- **Aim of the exercise**:
Retype the whole listing exactly.

───── Data below ─────

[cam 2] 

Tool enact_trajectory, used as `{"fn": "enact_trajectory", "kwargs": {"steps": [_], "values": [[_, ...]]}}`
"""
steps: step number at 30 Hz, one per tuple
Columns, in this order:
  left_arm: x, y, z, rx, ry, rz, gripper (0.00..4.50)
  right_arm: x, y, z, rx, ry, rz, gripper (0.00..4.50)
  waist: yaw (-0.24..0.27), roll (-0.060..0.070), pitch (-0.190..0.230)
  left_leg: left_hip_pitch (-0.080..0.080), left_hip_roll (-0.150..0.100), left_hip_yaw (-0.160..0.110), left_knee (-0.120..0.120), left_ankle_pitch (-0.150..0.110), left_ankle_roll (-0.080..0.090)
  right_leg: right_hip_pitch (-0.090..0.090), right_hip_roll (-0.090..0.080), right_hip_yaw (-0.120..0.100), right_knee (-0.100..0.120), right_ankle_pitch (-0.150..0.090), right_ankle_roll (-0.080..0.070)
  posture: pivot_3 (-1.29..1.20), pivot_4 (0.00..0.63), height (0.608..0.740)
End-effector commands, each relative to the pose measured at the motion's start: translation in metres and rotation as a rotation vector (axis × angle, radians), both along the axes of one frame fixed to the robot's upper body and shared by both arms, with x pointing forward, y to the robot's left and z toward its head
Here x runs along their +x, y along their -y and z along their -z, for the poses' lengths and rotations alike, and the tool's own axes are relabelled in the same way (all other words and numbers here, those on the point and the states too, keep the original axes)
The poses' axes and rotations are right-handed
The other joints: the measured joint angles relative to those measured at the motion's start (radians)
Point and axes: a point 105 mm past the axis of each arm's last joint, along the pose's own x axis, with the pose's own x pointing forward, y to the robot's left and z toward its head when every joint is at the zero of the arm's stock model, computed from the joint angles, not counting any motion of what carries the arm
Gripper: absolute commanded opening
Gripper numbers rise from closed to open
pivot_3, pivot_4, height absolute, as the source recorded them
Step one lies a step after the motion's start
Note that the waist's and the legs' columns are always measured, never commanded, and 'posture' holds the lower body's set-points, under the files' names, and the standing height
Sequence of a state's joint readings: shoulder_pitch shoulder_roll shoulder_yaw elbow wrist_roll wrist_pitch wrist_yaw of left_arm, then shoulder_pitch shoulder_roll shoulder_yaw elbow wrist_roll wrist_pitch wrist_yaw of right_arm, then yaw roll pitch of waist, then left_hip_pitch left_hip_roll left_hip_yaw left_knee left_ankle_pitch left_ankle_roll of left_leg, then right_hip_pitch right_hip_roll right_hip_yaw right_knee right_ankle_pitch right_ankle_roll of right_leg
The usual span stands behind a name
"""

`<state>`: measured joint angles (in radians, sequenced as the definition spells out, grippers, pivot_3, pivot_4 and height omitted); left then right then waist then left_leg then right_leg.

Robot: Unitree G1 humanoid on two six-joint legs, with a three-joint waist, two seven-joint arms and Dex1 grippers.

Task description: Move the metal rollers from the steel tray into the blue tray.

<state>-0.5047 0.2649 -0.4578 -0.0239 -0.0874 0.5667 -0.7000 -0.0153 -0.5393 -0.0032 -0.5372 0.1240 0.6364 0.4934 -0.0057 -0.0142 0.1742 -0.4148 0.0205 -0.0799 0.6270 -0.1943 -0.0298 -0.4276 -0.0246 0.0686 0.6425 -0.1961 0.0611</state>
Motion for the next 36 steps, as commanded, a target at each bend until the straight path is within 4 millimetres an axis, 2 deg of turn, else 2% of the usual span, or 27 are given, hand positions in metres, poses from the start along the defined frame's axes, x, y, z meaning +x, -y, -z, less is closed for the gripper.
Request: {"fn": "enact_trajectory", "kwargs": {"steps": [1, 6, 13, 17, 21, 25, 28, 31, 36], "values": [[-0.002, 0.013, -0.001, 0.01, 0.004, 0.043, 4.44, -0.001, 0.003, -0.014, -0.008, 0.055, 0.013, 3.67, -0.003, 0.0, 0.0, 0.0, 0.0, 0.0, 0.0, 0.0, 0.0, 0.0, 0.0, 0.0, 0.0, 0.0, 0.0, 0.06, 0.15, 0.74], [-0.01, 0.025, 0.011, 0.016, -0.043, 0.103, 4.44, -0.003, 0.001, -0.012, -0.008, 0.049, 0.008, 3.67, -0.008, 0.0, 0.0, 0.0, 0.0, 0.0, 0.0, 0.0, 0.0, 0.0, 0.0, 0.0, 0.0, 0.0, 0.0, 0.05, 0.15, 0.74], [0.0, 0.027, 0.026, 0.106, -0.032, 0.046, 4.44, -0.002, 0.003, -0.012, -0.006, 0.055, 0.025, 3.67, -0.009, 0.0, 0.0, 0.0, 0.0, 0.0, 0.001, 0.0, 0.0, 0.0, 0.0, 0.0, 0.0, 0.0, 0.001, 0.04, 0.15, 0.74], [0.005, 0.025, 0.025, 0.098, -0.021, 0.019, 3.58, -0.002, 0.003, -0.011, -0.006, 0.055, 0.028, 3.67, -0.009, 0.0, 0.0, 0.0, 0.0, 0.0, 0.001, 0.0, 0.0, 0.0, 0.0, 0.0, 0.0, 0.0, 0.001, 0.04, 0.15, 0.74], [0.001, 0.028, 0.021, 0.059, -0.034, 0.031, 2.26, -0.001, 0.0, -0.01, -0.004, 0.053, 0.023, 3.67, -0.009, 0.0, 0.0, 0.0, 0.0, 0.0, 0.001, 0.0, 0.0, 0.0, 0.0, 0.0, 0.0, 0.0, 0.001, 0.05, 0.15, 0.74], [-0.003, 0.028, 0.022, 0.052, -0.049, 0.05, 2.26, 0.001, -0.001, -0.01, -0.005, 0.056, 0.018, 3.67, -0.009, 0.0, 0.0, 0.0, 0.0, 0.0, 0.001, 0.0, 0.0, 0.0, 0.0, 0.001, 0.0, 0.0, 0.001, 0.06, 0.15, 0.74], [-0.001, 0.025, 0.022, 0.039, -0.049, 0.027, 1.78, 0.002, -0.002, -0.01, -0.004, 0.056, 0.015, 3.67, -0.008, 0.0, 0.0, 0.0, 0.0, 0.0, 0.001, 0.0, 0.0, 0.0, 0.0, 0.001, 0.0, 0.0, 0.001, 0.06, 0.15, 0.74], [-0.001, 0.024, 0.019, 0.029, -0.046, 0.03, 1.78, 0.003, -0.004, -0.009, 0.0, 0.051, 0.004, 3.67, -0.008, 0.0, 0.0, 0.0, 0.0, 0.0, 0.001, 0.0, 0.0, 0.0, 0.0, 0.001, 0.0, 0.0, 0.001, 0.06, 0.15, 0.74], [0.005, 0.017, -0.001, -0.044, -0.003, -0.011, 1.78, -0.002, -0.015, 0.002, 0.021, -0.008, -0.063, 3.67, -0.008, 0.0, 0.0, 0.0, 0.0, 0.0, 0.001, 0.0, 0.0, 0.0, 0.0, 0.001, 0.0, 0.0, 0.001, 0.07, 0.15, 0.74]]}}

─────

- **The completed task**:
[cam 2] 

Tool enact_trajectory, used as `{"fn": "enact_trajectory", "kwargs": {"steps": [_], "values": [[_, ...]]}}`
"""
steps: step number at 30 Hz, one per tuple
Columns, in this order:
  left_arm: x, y, z, rx, ry, rz, gripper (0.00..4.50)
  right_arm: x, y, z, rx, ry, rz, gripper (0.00..4.50)
  waist: yaw (-0.24..0.27), roll (-0.060..0.070), pitch (-0.190..0.230)
  left_leg: left_hip_pitch (-0.080..0.080), left_hip_roll (-0.150..0.100), left_hip_yaw (-0.160..0.110), left_knee (-0.120..0.120), left_ankle_pitch (-0.150..0.110), left_ankle_roll (-0.080..0.090)
  right_leg: right_hip_pitch (-0.090..0.090), right_hip_roll (-0.090..0.080), right_hip_yaw (-0.120..0.100), right_knee (-0.100..0.120), right_ankle_pitch (-0.150..0.090), right_ankle_roll (-0.080..0.070)
  posture: pivot_3 (-1.29..1.20), pivot_4 (0.00..0.63), height (0.608..0.740)
End-effector commands, each relative to the pose measured at the motion's start: translation in metres and rotation as a rotation vector (axis × angle, radians), both along the axes of one frame fixed to the robot's upper body and shared by both arms, with x pointing forward, y to the robot's left and z toward its head
Here x runs along their +x, y along their -y and z along their -z, for the poses' lengths and rotations alike, and the tool's own axes are relabelled in the same way (all other words and numbers here, those on the point and the states too, keep the original axes)
The poses' axes and rotations are right-handed
The other joints: the measured joint angles relative to those measured at the motion's start (radians)
Point and axes: a point 105 mm past the axis of each arm's last joint, along the pose's own x axis, with the pose's own x pointing forward, y to the robot's left and z toward its head when every joint is at the zero of the arm's stock model, computed from the joint angles, not counting any motion of what carries the arm
Gripper: absolute commanded opening
Gripper numbers rise from closed to open
pivot_3, pivot_4, height absolute, as the source recorded them
Step one lies a step after the motion's start
Note that the waist's and the legs' columns are always measured, never commanded, and 'posture' holds the lower body's set-points, under the files' names, and the standing height
Sequence of a state's joint readings: shoulder_pitch shoulder_roll shoulder_yaw elbow wrist_roll wrist_pitch wrist_yaw of left_arm, then shoulder_pitch shoulder_roll shoulder_yaw elbow wrist_roll wrist_pitch wrist_yaw of right_arm, then yaw roll pitch of waist, then left_hip_pitch left_hip_roll left_hip_yaw left_knee left_ankle_pitch left_ankle_roll of left_leg, then right_hip_pitch right_hip_roll right_hip_yaw right_knee right_ankle_pitch right_ankle_roll of right_leg
The usual span stands behind a name
"""

`<state>`: measured joint angles (in radians, sequenced as the definition spells out, grippers, pivot_3, pivot_4 and height omitted); left then right then waist then left_leg then right_leg.

Robot: Unitree G1 humanoid on two six-joint legs, with a three-joint waist, two seven-joint arms and Dex1 grippers.

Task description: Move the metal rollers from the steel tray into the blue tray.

<state>-0.5047 0.2649 -0.4578 -0.0239 -0.0874 0.5667 -0.7000 -0.0153 -0.5393 -0.0032 -0.5372 0.1240 0.6364 0.4934 -0.0057 -0.0142 0.1742 -0.4148 0.0205 -0.0799 0.6270 -0.1943 -0.0298 -0.4276 -0.0246 0.0686 0.6425 -0.1961 0.0611</state>
Motion for the next 36 steps, as commanded, a target at each bend until the straight path is within 4 millimetres an axis, 2 deg of turn, else 2% of the usual span, or 27 are given, hand positions in metres, poses from the start along the defined frame's axes, x, y, z meaning +x, -y, -z, less is closed for the gripper.
Request: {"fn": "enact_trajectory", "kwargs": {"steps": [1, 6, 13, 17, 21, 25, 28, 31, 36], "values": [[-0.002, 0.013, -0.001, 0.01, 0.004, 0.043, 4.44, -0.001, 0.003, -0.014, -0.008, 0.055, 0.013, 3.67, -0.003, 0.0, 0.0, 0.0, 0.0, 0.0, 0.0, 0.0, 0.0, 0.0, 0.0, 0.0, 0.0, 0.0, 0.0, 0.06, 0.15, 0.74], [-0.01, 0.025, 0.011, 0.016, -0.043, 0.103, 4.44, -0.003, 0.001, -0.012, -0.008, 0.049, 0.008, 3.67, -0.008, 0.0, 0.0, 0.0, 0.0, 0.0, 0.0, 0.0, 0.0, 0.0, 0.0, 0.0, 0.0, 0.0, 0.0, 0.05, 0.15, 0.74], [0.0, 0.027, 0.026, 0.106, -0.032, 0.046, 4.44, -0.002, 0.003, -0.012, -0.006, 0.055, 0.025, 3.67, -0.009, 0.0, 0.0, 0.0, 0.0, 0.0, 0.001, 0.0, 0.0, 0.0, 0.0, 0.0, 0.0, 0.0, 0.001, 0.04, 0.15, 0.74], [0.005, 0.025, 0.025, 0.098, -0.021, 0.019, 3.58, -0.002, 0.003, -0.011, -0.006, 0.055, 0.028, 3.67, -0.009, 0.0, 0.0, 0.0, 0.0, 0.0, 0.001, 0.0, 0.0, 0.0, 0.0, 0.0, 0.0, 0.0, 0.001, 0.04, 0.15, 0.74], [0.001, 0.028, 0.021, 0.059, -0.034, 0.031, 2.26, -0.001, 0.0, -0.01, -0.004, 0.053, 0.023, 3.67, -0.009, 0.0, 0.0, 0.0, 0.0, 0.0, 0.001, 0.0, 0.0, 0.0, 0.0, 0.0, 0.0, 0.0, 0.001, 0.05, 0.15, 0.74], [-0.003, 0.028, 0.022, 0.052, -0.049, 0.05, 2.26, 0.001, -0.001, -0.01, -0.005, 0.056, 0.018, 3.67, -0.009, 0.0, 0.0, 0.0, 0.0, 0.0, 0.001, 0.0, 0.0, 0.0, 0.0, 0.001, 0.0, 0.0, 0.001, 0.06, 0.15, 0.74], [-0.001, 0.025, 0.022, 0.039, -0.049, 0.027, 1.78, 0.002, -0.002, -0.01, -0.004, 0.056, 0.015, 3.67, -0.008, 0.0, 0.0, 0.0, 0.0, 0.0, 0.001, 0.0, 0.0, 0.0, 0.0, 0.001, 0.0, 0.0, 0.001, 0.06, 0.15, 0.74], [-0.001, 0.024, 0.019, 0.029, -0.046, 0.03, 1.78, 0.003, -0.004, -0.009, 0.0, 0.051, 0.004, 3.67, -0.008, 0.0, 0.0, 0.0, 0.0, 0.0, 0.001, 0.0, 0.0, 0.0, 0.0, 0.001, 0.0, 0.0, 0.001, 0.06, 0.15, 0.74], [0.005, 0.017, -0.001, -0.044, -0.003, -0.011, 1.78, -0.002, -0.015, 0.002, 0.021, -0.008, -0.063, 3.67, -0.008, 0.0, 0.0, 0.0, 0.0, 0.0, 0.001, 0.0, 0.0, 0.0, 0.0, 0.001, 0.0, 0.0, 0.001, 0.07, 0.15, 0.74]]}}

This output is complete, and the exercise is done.